Work request >>
Copy all of the data below exactly as it is given.

Provided material >>
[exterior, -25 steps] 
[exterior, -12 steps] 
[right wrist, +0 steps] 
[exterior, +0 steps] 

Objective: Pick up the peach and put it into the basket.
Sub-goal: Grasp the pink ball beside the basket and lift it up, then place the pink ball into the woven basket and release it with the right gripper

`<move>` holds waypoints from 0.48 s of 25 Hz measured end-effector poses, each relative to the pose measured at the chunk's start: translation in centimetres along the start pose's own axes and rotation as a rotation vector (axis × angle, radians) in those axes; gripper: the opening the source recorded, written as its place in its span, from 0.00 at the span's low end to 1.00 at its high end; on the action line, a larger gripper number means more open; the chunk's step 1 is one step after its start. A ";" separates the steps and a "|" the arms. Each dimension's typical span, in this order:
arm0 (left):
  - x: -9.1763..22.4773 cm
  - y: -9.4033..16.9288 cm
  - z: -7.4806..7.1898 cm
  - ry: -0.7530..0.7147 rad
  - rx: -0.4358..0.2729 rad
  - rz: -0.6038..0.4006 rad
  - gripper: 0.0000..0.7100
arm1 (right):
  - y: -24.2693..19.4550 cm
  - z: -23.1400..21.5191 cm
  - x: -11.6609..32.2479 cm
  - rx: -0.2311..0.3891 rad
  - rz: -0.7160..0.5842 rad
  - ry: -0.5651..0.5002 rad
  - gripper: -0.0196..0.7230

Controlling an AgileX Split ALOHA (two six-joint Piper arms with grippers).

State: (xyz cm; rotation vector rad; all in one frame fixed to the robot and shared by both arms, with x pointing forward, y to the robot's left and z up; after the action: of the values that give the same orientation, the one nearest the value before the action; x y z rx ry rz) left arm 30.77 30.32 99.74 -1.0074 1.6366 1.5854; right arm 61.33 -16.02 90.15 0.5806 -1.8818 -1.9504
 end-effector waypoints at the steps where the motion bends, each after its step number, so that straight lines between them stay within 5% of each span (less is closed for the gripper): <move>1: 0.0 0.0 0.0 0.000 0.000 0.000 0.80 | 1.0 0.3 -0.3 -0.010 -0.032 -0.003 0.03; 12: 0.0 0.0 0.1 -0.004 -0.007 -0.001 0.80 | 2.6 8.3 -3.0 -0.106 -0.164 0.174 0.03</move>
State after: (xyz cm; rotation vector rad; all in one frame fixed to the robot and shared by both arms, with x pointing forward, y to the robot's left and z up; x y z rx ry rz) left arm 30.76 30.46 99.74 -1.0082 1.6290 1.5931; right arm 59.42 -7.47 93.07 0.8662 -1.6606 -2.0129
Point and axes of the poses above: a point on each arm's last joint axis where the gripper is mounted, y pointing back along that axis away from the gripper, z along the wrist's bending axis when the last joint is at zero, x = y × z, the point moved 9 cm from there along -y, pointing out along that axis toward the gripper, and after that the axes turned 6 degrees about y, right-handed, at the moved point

Result for this exercise >>
[exterior, -25 steps] 
[exterior, -12 steps] 
[right wrist, +0 steps] 
[exterior, +0 steps] 

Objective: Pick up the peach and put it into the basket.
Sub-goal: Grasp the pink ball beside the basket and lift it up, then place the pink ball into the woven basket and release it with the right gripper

`<move>` holds waypoints from 0.48 s of 25 Hz measured end-effector poses, each relative to the pose measured at the chunk's start: translation in centimetres along the start pose's own axes and rotation as a rotation vector (axis × angle, radians) in those axes; gripper: the opening the source recorded, written as its place in its span, from 0.00 at the span's low end to 1.00 at its high end; on the action line, a larger gripper number means more open; the chunk's step 1 is one step after its start. A ";" separates the steps and a "|" the arms. Each dimension's typical span, in this order:
arm0 (left):
  - x: -9.1763..22.4773 cm
  - y: -9.4033..16.9288 cm
  - z: -7.4806..7.1898 cm
  - ry: -0.7530..0.7147 rad
  - rx: -0.4358..0.2729 rad
  - rz: -0.6038..0.4006 rad
  - gripper: 0.0000..0.7100
arm1 (right):
  - y: -24.2693..19.4550 cm
  - z: -23.1400..21.5191 cm
  - x: -11.6609..32.2479 cm
  - rx: -0.2311..0.3891 rad
  - rz: -0.7160..0.5842 rad
  - ry: -0.5651..0.5002 rad
  - gripper: -0.0196..0.7230

Controlling an AgileX Split ALOHA (two six-joint Piper arms with grippers).

State: (xyz cm; rotation vector rad; all in one frame fixed to the robot and shared by both arms, with x pointing forward, y to the robot's left and z up; after the action: of the values that give the same orientation, the one nearest the value before the action; x y z rx ry rz) left arm 30.77 30.32 99.74 -1.0074 1.6366 1.5854; right arm 61.33 -16.02 90.15 0.5806 -1.8818 -1.9504
 end-effector waypoints at the steps where the motion bends, each after its step number, so that straight lines between them stay within 5% of each span (less is closed for the gripper): <move>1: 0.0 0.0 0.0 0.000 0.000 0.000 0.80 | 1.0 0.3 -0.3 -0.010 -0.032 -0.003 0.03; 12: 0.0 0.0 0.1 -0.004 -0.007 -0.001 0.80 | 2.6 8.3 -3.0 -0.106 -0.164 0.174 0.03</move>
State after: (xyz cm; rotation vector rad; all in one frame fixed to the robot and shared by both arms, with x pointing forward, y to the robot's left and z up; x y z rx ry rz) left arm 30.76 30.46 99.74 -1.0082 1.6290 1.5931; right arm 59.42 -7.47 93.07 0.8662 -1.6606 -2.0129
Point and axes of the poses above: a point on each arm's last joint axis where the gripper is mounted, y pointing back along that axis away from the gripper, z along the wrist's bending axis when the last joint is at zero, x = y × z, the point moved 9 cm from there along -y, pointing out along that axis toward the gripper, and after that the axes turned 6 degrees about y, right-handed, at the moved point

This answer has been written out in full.